Segment Start: Given information
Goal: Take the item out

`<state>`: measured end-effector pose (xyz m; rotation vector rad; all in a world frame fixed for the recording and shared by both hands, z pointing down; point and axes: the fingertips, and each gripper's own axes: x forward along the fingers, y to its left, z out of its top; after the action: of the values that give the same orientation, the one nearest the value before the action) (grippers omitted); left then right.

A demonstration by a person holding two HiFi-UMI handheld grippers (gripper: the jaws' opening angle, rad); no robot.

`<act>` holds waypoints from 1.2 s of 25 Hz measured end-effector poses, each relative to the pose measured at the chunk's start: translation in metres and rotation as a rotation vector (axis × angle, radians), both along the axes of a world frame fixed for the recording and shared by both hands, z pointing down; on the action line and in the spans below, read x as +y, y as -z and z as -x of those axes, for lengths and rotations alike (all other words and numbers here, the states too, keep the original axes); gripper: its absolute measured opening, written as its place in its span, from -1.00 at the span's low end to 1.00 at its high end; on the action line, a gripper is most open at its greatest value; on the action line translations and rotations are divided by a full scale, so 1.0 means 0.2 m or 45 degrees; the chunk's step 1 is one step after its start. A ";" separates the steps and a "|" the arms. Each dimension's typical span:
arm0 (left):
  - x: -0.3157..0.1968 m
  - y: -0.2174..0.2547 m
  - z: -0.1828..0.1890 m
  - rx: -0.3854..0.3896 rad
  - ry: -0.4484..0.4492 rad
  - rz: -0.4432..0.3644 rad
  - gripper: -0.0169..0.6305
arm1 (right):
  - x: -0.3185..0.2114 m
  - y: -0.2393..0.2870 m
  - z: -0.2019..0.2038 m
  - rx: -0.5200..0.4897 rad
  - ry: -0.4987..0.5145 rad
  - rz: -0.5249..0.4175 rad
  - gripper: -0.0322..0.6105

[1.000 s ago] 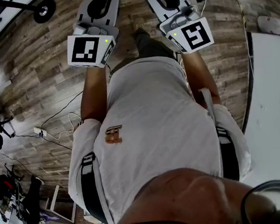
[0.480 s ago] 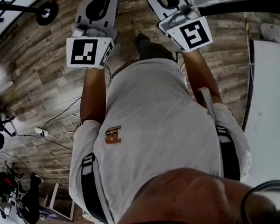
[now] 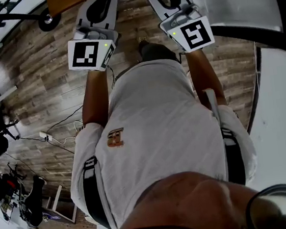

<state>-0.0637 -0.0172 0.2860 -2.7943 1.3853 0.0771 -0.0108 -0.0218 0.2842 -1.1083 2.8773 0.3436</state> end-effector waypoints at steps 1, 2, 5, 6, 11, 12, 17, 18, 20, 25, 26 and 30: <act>-0.06 0.00 -0.01 0.000 0.005 0.005 -0.89 | -0.06 0.00 -0.01 0.007 0.002 0.001 -0.79; -0.12 0.00 -0.02 -0.001 0.011 0.010 -0.89 | -0.12 0.00 -0.02 0.014 0.004 0.003 -0.79; -0.29 -0.02 -0.04 -0.004 0.028 0.018 -0.89 | -0.29 -0.03 -0.04 0.027 0.010 0.005 -0.79; -0.34 -0.03 -0.04 -0.004 0.034 0.019 -0.89 | -0.35 -0.05 -0.04 0.028 0.012 0.008 -0.79; -0.59 -0.07 -0.05 -0.003 0.067 0.024 -0.89 | -0.58 -0.12 -0.04 0.038 0.031 0.015 -0.79; -0.64 -0.07 -0.05 -0.003 0.071 0.026 -0.89 | -0.62 -0.13 -0.04 0.040 0.034 0.013 -0.79; -0.87 -0.13 -0.06 -0.004 0.093 0.038 -0.89 | -0.83 -0.22 -0.05 0.137 0.034 -0.004 -0.79; -0.92 -0.14 -0.06 -0.004 0.097 0.038 -0.89 | -0.87 -0.27 -0.06 0.223 0.036 0.006 -0.79; -0.98 -0.15 -0.08 -0.004 0.102 0.040 -0.89 | -0.93 -0.33 -0.08 0.320 0.040 0.022 -0.79; -1.08 -0.18 -0.14 -0.013 0.109 0.059 -0.89 | -1.04 -0.38 -0.13 0.359 0.031 0.038 -0.79; -1.09 -0.18 -0.15 -0.016 0.111 0.064 -0.89 | -1.05 -0.39 -0.13 0.369 0.028 0.038 -0.79; -1.11 -0.18 -0.18 -0.028 0.116 0.082 -0.89 | -1.08 -0.43 -0.15 0.414 0.010 0.045 -0.79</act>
<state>-0.0282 -0.2390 0.3214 -2.7687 1.5341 -0.0001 0.0189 -0.2386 0.3696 -1.1417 3.1775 0.5193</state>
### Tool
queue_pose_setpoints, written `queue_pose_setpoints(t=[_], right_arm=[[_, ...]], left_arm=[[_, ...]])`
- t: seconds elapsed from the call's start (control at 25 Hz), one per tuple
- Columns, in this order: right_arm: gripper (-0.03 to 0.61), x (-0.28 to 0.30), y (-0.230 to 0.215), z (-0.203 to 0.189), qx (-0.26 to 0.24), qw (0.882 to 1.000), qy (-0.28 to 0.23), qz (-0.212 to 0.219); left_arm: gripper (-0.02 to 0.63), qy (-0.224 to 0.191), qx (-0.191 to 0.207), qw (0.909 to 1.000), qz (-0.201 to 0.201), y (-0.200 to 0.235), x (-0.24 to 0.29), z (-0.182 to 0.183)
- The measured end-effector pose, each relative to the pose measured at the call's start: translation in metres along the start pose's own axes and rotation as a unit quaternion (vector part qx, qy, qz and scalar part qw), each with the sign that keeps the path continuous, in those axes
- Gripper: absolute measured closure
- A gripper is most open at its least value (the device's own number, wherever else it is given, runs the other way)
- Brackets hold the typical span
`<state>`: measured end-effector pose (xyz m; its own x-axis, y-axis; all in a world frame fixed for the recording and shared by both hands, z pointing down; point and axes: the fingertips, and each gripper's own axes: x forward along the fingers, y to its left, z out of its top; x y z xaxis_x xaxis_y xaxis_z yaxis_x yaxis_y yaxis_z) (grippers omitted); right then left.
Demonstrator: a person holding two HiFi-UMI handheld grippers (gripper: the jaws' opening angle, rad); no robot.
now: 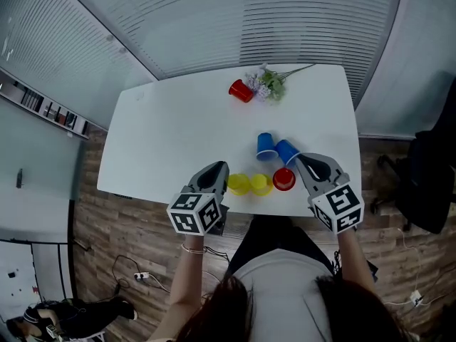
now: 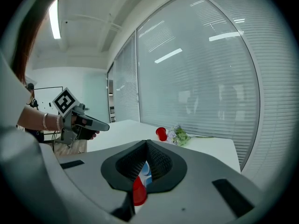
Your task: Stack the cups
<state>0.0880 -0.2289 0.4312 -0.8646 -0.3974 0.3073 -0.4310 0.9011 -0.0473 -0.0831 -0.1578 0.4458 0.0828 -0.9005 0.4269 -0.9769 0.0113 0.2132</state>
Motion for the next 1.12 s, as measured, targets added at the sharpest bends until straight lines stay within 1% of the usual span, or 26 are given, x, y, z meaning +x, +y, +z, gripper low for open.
queue_pose_setpoints(t=[0.16, 0.28, 0.4, 0.52, 0.64, 0.88, 1.0, 1.12], right_arm=[[0.551, 0.006, -0.008, -0.001, 0.01, 1.0, 0.01, -0.003], [0.551, 0.013, -0.016, -0.001, 0.021, 1.0, 0.019, -0.009], [0.55, 0.02, -0.024, -0.004, 0.032, 0.999, 0.034, -0.013], [0.549, 0.027, -0.031, -0.006, 0.041, 0.998, 0.051, -0.011], [0.545, 0.037, -0.035, -0.009, 0.055, 0.996, 0.068, -0.006], [0.491, 0.058, -0.036, -0.02, 0.071, 0.99, 0.117, 0.018], [0.471, 0.066, -0.036, -0.03, 0.074, 0.985, 0.152, 0.033], [0.454, 0.074, -0.035, -0.04, 0.073, 0.977, 0.193, 0.049]], left_arm=[[0.575, 0.021, 0.006, 0.9996, -0.02, 0.001, 0.013, 0.007], [0.567, 0.04, -0.009, 0.9982, -0.044, 0.004, 0.026, 0.011], [0.538, 0.067, -0.019, 0.995, -0.071, 0.006, 0.039, 0.01], [0.515, 0.093, -0.013, 0.9915, -0.089, 0.008, 0.052, 0.012], [0.506, 0.115, -0.013, 0.9875, -0.107, 0.013, 0.065, 0.014], [0.483, 0.16, -0.03, 0.976, -0.145, 0.021, 0.091, 0.011], [0.465, 0.19, -0.031, 0.9678, -0.163, 0.022, 0.104, 0.004], [0.446, 0.217, -0.034, 0.9579, -0.185, 0.021, 0.115, -0.003]])
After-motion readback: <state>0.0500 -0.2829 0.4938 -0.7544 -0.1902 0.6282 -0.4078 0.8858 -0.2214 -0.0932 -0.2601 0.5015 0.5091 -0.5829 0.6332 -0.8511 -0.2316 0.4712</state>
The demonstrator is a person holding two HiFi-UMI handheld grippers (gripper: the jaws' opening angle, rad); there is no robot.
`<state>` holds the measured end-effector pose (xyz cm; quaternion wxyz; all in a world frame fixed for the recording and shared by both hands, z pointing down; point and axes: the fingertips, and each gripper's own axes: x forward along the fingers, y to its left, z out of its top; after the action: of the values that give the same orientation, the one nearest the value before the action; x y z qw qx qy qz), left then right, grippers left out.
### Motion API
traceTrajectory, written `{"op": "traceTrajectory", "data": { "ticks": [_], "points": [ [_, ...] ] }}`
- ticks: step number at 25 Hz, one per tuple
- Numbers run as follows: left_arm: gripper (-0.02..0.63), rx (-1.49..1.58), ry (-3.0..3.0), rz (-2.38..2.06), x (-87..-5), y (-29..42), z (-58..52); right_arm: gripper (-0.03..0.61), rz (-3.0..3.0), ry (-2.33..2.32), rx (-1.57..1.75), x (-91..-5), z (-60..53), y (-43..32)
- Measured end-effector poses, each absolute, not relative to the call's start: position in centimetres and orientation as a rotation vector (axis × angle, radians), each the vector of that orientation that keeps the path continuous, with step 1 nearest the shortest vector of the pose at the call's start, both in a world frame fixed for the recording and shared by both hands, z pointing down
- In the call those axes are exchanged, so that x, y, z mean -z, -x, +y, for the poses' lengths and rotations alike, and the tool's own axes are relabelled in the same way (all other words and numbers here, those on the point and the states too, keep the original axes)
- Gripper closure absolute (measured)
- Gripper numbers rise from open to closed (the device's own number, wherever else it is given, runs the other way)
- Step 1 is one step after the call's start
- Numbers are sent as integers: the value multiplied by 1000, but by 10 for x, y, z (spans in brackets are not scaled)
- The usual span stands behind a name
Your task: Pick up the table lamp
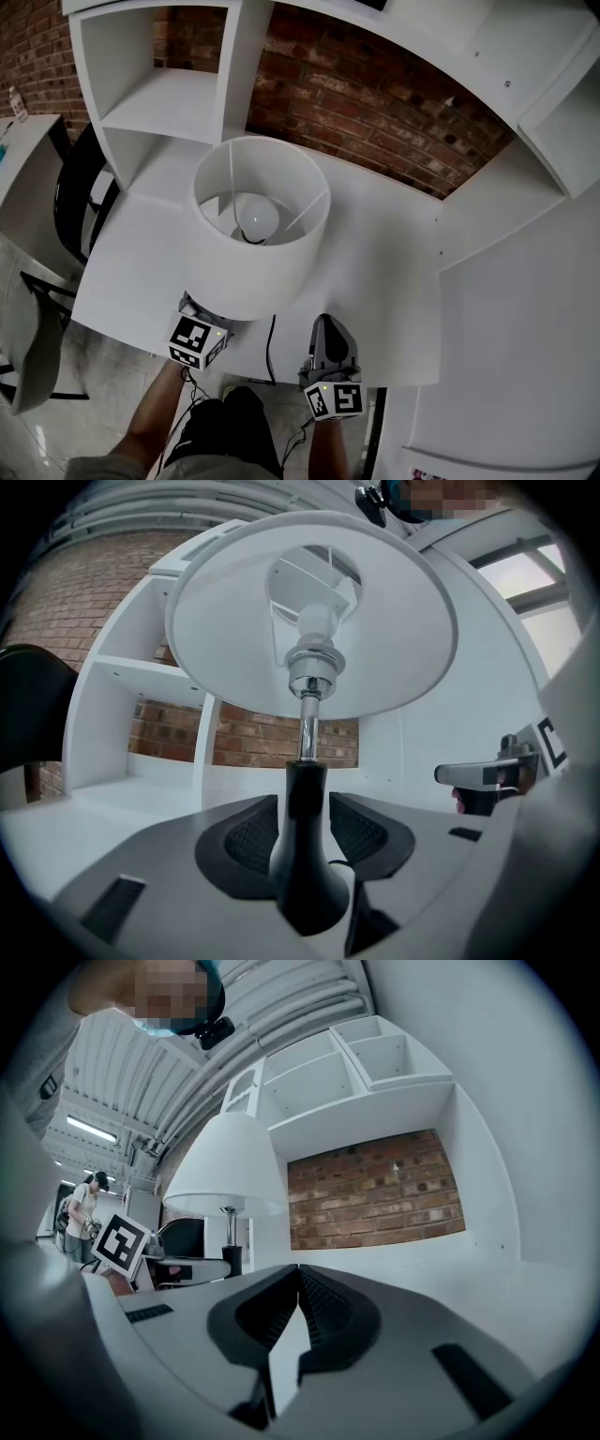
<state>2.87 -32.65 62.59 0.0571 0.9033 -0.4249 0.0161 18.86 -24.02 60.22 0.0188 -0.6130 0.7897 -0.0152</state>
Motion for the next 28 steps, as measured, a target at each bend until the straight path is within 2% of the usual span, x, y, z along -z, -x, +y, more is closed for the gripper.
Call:
{"op": "traceTrajectory", "data": {
  "ticks": [14,28],
  "points": [
    [453,8,-2763,-1309,-626,-41,-341,555,2437,1919,38,-613,-240,-198],
    [463,-107,-2808,-1284,-628,-42,-333,555,2433,1926,48,-619,-231,-203]
  ]
}}
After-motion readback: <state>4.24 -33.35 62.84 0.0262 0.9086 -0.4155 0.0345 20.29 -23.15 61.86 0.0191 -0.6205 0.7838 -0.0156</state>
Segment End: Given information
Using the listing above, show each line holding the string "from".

* Result for this task *
`<act>` holds waypoints from 1.2 s of 25 Hz measured end-effector poses, each relative to the pose measured at the chunk's start: translation in metres and rotation as a rotation vector (axis × angle, radians), both along the axes of a world frame fixed for the recording and shared by both hands, z pointing down; on the action line and in the spans below, read x as +y, y as -z and z as -x of those axes, for lengths and rotations alike (all other words and numbers here, the states too, keep the original axes); gripper: its absolute measured opening, written as its place in its span, from -1.00 at the span's low end to 1.00 at its high end; on the action line, a gripper is most open at its greatest value; on the action line translations and rotations are divided by a full scale, so 1.0 means 0.2 m or 45 degrees; the chunk's step 1 is one step after its start. A ";" separates the steps and a "|" the arms. Each dimension's typical span:
- t: seconds elapsed from the call's start (control at 25 Hz), one per tuple
- Gripper numbers rise from open to closed (the device's own number, wherever else it is given, runs the other way)

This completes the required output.